Pouco mais da metade são excrementos de vacas, seguidos por capim, maçãs
podres, batatas e biomassa em geral. Em um megadepósito, uma pasta de 800
toneladas de resíduos borbulha ao ritmo da fermentação.
Com
camisa xadrez, barba e sorriso de orelha a orelha, o fazendeiro desce de seu
trator abafado em um lindo dia ensolarado. Aos 61 anos, Einsiedler é pura
cordialidade. “Estou fascinado com a ideia de que, do vento ou do excremento da
vaca, possa sair energia. Se você pode cuidar do meio ambiente e ao mesmo tempo
ganhar dinheiro, tanto melhor.” Einsiedler foi o pioneiro, o primeiro na cidade
que decidiu investir em renováveis. Deu certo, e os outros o seguiram. “Este é
o meu seguro para a velhice. O vento e o sol continuarão a me dar lucro, e
acima de tudo com a consciência tranquila.”
No hotel
ecológico da cidade, Günter Mögele, vice-prefeito de Wildpoldsried, conta que,
quando a lista para o Papai Noel foi escrita e as finanças da cidade foram
analisadas, os moradores perceberam que uma grande parte das despesas
correspondia ao consumo de eletricidade. “Então pensamos: por que não
produzimos nossa própria energia?”. Instalar um sistema de aquecimento central
na cidade e livrar-se do óleo diesel foi um dos primeiros projetos. Hoje, 90%
da energia de aquecimento vem do biogás de fazendas como a de Einsiedler. No
total, 120 apartamentos e quatro empresas estão conectadas à rede.
A solar
e a eólica completam o coquetel energético que enriquece os vizinhos através de
uma cooperativa da qual apenas os 2.600 habitantes do povoado podem ser sócios.

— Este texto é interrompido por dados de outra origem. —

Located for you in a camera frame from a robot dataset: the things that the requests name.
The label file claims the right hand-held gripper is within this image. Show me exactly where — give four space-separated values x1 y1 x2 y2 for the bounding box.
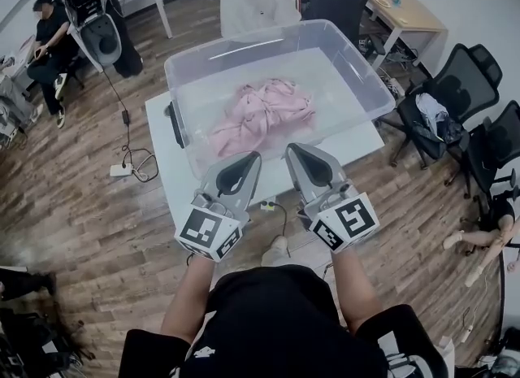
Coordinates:
284 142 381 255

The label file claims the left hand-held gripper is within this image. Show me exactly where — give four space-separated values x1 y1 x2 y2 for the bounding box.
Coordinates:
174 150 263 264

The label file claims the pink garment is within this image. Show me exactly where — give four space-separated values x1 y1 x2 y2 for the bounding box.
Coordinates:
209 77 319 159

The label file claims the clear plastic storage bin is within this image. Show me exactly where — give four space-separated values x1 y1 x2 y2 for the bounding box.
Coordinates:
163 18 397 180

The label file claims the person's left forearm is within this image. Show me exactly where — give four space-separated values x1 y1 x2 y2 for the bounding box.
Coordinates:
160 254 215 341

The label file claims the person's right forearm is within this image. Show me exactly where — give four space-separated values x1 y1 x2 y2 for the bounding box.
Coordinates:
332 245 386 336

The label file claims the person's beige shoe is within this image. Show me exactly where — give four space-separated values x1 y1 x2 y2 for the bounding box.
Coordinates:
260 236 291 268

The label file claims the crumpled light blue garment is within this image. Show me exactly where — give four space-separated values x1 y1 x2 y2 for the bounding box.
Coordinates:
414 92 451 126

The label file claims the person's black clothing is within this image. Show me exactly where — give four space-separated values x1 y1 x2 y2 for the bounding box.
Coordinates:
117 264 449 378

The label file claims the black mesh office chair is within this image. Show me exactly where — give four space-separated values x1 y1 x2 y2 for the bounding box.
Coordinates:
388 42 503 171
445 99 520 207

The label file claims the wooden desk with white legs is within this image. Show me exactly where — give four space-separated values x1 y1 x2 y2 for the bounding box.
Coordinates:
362 0 449 72

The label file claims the white pod-shaped machine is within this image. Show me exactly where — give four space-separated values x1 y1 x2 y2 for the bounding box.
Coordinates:
63 0 123 72

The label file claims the white side table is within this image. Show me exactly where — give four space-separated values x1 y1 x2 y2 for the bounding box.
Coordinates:
434 335 457 369

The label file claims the black equipment pile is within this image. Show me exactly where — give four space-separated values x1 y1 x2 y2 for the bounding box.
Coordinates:
0 298 95 378

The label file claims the black power cable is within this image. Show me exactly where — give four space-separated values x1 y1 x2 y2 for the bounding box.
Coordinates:
271 201 292 260

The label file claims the black cable with adapter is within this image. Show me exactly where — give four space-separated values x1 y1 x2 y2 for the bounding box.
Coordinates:
103 69 158 185

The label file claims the tangle of black cables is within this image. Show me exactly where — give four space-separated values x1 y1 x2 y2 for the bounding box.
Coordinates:
357 34 420 98

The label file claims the thin white cable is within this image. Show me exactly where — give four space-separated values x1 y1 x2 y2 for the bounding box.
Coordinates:
460 262 495 344

O ginásio, a escola e a creche produzem mais do que consomem. A energia
restante é vendida às companhias elétricas, graças à lei das energias
renováveis (EEG, na sigla em alemão) do ano 2000, já copiada em dezenas de
países, que garante um preço mínimo para o quilowatt de energia limpa. Os
moradores de Wildpoldsried dizem ter recebido seis milhões de euros (22,4
milhões de reais) no ano passado com a venda da energia excedente. Boa parte
desse dinheiro foi destinado a pagar a dívida que eles contraíram para montar a
infraestrutura. O resto é embolsado.
O porão
da turbina é um emaranhado de tubulações que transportam água quente. Num mapa
pendurado ali podem ser vistos os quatro quilômetros da rede. Os moradores
contam que, ao verem a turbina girar, pensam: “Aí vêm minhas próximas férias”.
A Câmara
Municipal de Wildpoldsried tem 14 vereadores, sendo sete da CSU, a ala bávara
do bloco conservador de Merkel, e sete independentes. O Partido Verde não tem
nenhuma representação. “Aqui os partidos não são relevantes”, explica Mögele,
um dos independentes, que participa da equipe que há 20 anos comanda a
cidadezinha. “Os verdes perderam sua razão de ser. Agora falam de todos os
temas, e quem muito abarca…”, interpreta Mögele.
Christoph
Ostermann é o executivo-chefe da Sonnen, uma empresa de ponta na fabricação das
baterias que armazenam energia renovável, com sede em Wildpoldsried. Dedica sua
vida a um negócio que aspira a limpar a atmosfera, e também considera que o
partido ecologista alemão atravessa uma crise de identidade. “Nos anos oitenta,
os Verdes tinham sua razão de ser, era preciso lutar contra as usinas nucleares
e implantar o modelo ecológico, mas hoje as energias renováveis são algo do
senso comum para todos os partidos. A própria Merkel foi quem decidiu desligar
as usinas nucleares. As renováveis são, além disso, cada vez mais competitivas,
isso é um consenso nacional.” Uma recente pesquisa da Agência para Energias
Renováveis indica que 95% dos alemães consideram a expansão dessa matriz como
algo “importante” ou “muito importante”.
Markus
Herring, um vendedor de meias de compressão médicas no povoado, é uma prova
viva de que a propagação do ambientalismo na Alemanha ultrapassou infinitas
fronteiras sociológicas. “Nem tudo é idealismo. Aqui no começo havia muita
oposição aos moinhos, mas assim que se viu que podíamos ganhar muito dinheiro
tudo mudou. Estamos orgulhosos daquilo em que o povoado se transformou.”